H | January 09, 2017 at 10:25 AM
Spot on. Sums up this leaver's position very well. EU membership is a historic error for the island nation, and it is well worth paying a price to correct that error.

JP Floru | January 09, 2017 at 11:21 AM
it is so interesting to note that Brexiteers and Remainers seem to be living in parallel universes with regards to the Brexit narrative. Here in the article again: Brexiteers DO NOT see the brexit process as being chaotic at all. This is entirely a remainer view, not shared by brexiteers (i.e. the majority of voters).

Richard | January 09, 2017 at 04:58 PM
Yes. This would also perhaps partly explain the dishonesty with respect to campaigning by the Leavers. The truth (or at least, rational good faith argument) to them is less important than the act of leaving in itself.

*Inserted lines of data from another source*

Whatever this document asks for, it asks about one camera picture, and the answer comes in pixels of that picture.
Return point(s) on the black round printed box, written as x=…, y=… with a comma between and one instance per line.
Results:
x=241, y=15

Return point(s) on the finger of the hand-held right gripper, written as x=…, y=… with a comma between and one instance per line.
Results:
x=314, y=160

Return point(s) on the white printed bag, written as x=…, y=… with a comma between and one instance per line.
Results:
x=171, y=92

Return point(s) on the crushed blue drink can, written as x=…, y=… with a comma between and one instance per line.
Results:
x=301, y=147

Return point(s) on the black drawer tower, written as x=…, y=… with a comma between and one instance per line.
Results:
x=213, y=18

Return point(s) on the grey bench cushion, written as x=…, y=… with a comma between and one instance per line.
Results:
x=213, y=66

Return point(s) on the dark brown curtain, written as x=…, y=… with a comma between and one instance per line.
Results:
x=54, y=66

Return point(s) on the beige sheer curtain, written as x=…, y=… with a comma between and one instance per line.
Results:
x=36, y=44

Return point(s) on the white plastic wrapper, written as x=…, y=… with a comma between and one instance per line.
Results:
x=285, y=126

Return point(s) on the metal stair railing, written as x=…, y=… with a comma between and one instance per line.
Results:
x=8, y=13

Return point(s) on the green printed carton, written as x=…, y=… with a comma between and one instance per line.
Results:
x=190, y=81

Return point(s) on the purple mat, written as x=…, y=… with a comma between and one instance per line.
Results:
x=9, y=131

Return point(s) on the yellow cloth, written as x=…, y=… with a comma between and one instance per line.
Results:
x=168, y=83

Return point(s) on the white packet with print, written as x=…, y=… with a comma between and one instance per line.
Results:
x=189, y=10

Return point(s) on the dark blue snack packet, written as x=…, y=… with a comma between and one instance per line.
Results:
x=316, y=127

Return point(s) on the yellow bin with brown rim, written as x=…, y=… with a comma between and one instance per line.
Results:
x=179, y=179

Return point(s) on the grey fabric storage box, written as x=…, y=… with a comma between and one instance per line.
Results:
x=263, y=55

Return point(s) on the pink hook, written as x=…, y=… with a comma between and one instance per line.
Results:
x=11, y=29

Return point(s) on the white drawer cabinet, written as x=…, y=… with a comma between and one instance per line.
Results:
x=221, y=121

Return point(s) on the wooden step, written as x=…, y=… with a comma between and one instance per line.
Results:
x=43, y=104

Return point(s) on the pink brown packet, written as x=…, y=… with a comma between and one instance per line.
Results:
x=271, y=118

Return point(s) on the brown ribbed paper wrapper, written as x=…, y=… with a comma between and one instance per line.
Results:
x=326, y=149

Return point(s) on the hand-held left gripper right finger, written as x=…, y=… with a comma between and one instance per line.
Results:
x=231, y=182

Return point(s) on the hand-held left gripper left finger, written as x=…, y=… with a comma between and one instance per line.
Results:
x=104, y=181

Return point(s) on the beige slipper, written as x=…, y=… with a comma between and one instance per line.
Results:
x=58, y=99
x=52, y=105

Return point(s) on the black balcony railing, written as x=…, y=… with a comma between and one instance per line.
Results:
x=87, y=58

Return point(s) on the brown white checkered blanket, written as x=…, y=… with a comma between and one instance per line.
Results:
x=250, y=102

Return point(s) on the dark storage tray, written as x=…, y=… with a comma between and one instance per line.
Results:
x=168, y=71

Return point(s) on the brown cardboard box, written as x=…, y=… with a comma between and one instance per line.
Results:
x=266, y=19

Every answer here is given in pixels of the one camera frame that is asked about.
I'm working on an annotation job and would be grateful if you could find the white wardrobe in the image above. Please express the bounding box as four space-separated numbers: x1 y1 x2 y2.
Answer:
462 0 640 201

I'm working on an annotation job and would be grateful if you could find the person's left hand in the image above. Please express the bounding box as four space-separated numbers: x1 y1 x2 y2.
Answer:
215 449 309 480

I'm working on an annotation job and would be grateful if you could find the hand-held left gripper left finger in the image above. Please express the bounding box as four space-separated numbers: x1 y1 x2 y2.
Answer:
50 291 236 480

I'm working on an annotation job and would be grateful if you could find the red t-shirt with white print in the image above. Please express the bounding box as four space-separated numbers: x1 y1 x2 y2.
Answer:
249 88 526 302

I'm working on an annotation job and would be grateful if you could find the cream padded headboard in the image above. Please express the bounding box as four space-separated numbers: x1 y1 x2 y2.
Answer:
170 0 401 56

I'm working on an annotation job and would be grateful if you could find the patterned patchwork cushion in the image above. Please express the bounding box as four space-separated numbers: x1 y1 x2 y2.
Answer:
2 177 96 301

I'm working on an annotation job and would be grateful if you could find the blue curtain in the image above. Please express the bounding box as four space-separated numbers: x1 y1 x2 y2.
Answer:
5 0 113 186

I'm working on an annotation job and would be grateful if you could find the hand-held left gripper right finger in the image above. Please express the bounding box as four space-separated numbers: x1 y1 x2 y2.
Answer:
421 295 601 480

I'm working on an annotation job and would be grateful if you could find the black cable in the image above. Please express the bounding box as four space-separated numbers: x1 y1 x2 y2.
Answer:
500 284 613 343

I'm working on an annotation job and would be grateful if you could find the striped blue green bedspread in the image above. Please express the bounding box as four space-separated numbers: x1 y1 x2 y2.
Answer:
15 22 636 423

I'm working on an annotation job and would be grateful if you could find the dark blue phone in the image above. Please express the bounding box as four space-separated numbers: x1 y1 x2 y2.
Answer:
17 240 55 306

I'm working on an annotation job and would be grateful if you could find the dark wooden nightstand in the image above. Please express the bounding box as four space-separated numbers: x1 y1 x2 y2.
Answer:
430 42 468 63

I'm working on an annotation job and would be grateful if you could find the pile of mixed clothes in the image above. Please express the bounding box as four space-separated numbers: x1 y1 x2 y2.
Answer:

They see it as a fight, they want to have a sense of the UK gaining autonomy and control, and to hell with the consequences. I suspect this 'us vs them' identity politics has grown out of the financial crisis and austerity.

joe | January 09, 2017 at 07:03 PM
" - Why most Brexiters had no plan for the process. They just weren't thinking in consequentialist terms."

They were absolutely thinking in consequential terms:
They believed £350M a week would go to NHS etc. They believed the EU/Euro was about to collapse and UK was better to leave asap. They believed 400-600K immigrants would arrive each year, for ever, and housing, medical treatment etc. would be impossible to achieve. Those in non-immigrant areas believed they would be next in the migrant wave queue. They believed they had the power to eject non-performing MPs at elections. They believed that UK would thrive once free of the EU. The Tories are delivering all that for them.

What they do not want to believe, so will not easily change their minds, is that the Government only wants to control migration - not reduce it. That no one will lose their jobs, and jobs will become even more soul destroying. That housing will be even scarcer and more costly. That proper training and career progression is a thing of the past. That primacy will not be revived and they will not be first in the queue for everything. That neither the Conservative nor Labour parties will do a thing for the left behind and JAMs.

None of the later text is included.